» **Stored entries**
+---+

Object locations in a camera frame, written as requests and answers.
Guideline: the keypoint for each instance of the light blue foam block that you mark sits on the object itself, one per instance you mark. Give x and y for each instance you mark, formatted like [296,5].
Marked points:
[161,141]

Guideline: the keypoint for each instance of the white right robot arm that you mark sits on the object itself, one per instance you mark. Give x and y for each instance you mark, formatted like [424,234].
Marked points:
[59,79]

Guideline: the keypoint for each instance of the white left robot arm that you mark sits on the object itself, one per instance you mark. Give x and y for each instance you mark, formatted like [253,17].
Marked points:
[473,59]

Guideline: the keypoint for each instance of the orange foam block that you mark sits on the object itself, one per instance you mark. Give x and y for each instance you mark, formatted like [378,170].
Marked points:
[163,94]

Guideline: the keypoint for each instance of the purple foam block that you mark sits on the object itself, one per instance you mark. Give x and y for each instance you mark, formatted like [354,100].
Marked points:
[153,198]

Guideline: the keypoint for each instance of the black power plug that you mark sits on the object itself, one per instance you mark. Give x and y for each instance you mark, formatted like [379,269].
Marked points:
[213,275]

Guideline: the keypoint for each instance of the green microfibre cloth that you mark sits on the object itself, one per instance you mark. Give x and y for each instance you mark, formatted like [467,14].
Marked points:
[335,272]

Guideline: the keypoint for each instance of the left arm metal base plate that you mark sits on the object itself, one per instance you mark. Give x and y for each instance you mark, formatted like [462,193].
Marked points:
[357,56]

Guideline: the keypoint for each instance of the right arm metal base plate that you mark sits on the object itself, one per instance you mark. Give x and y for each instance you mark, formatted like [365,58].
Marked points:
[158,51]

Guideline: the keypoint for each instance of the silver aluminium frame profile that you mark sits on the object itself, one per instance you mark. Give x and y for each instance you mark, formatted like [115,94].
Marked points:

+---+

» **Your assignment**
Set down each record again, exactly as written.

» **Task solution**
Object locations in a camera frame, written as requests and answers.
Guideline: the keypoint for each instance of the light blue foam block that you mark sits on the object itself, one per instance you mark. Give x and y for each instance you mark, formatted like [296,5].
Marked points:
[161,141]

Guideline: the keypoint for each instance of the white right robot arm that you mark sits on the object itself, one per instance you mark. Give x and y for each instance you mark, formatted like [424,234].
Marked points:
[59,79]

Guideline: the keypoint for each instance of the white left robot arm that you mark sits on the object itself, one per instance you mark. Give x and y for each instance you mark, formatted like [253,17].
Marked points:
[473,59]

Guideline: the keypoint for each instance of the orange foam block that you mark sits on the object itself, one per instance you mark. Give x and y for each instance you mark, formatted like [378,170].
Marked points:
[163,94]

Guideline: the keypoint for each instance of the purple foam block that you mark sits on the object itself, one per instance you mark. Give x and y for each instance you mark, formatted like [354,100].
Marked points:
[153,198]

Guideline: the keypoint for each instance of the black power plug that you mark sits on the object itself, one per instance you mark. Give x and y for each instance you mark, formatted like [379,269].
Marked points:
[213,275]

Guideline: the keypoint for each instance of the green microfibre cloth that you mark sits on the object itself, one per instance you mark. Give x and y for each instance you mark, formatted like [467,14].
Marked points:
[335,272]

Guideline: the keypoint for each instance of the left arm metal base plate that you mark sits on the object itself, one per instance you mark. Give x and y for each instance you mark, formatted like [462,193].
Marked points:
[357,56]

Guideline: the keypoint for each instance of the right arm metal base plate that you mark sits on the object itself, one per instance you mark. Give x and y for each instance you mark, formatted like [365,58].
Marked points:
[158,51]

Guideline: the keypoint for each instance of the silver aluminium frame profile that you mark sits on the object itself, one per instance you mark. Give x and y for each instance you mark, formatted like [115,94].
Marked points:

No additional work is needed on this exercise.